Günümüzde virüsü tamamen yok edip kür sağlayacak bir tedavi olmamakla birlikte çok etkili tedaviler mevcuttur. Antiretroviral tedavi (ART) kullanımı sonucu virüs yükü ciddi olarak baskılanmakta ve yaşam kalitesi ve beklentisi oldukça artmaktadır. Dünyada 2000 ila 2018 yılları arasında, yeni HIV enfeksiyonları %37 azalırken HIV’e bağlı ölümler %45 azalmış ve bu süre zarfında ART sayesinde 13.6 milyon hayat kurtarılmıştır. Günümüzde tüm dünyada yetişkinlerin %62’sinin, çocukların ise %54’ünün yaşam boyu ART aldığı bildirilmektedir. Günümüzde düzenli ART kullanımı ile birlikte HIV/AIDS artık ölümcül değil tıpkı diyabet, hipertansiyon gibi kronik hastalıklar kategorisine alınmıştır.
HIV’in temel bulaşma yolları; korunmasız cinsel ilişki, kan/kan ürünleri ve HIV(+) bir anneden bebeğine doğum sırasında veya doğum sonrası emzirme yoluyladır. Dünyada halen en sık bulaşma yolu korunmasız cinsel ilişkidir ve prezervatif (kondom) kullanımı bulaşmanın engellenmesinde oldukça etkilidir. HIV; sarılmakla, el sıkışmakla, öpüşmekle, aynı kaptan yemek yemekle, aynı ortamdaki havayı solumakla bulaşmaz. Yani, genel olarak toplumdaki yanlış algının aksine HIV sosyal ilişkilerle bulaşmaz. Henüz etkili aşısı olmayan HIV/AIDS ile en etkili mücadele yolu, bu virusun bulaşma yollarını bilerek etkin bir biçimde korunmaktır. Bununla birlikte korunmasız cinsel ilişki gibi riskli bir temas sonrası test yaptırılması, test sonucunun pozitif saptanması durumunda hekim kontrolünde tedavi olunması önerilmektedir.
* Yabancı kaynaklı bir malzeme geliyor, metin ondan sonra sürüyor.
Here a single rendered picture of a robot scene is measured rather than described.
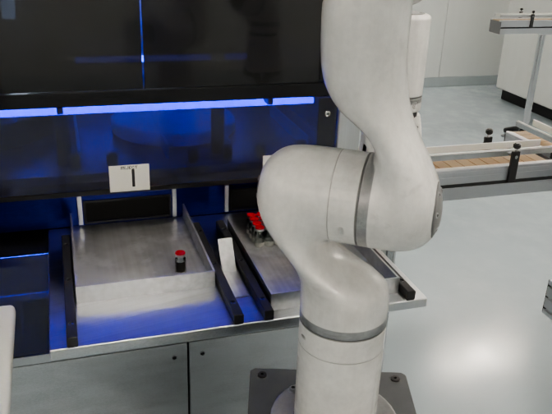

HIV/AIDS konusunda toplum farkındalığını artırmak üzere, 1988 yılından beri 1 Aralık günü Dünya AIDS Günü olarak kabul edilmiştir. Küresel sağlık kampanyası kapsamında Dünya AIDS Günü’nün 31. yılında Dünya Sağlık Örgütü etkinlikler yapmaktadır. Bu kapsamda dünya çapında her yıl olduğu gibi bu yıl da HIV/AIDS’e dikkat çekmek amacıyla hastaneler, mesleki dernekler ve sivil toplum kuruluşları tarafından etkinlikler düzenlenmektedir. Dünyada olduğu gibi ülkemizde de HIV/AIDS’in yayılımının sınırlandırılması, hatta durdurulması, öncelikle toplumun bulaşma ve korunma yolları konusunda bilgi düzeylerinin ve farkındalığının artırılmasıyla mümkün olacaktır. Hastalığın tanınması ve erken tanı konulmasıyla birlikte, erken tedavi başlanması çok önemlidir. Erken tanı ve tedavi, HIV pozitif bir bireyin kendi sağlığı kadar diğer kişilere bulaştırmanın engellenmesi açısından da çok önemlidir. Özellikle etkili koruyucu önlemlerin alınması, hastalığın erken tanı ve tedavisi için Dünya AIDS Günü’nün bu anlamda uyarıcı işlevi olması hedeflenmektedir”
(İHA)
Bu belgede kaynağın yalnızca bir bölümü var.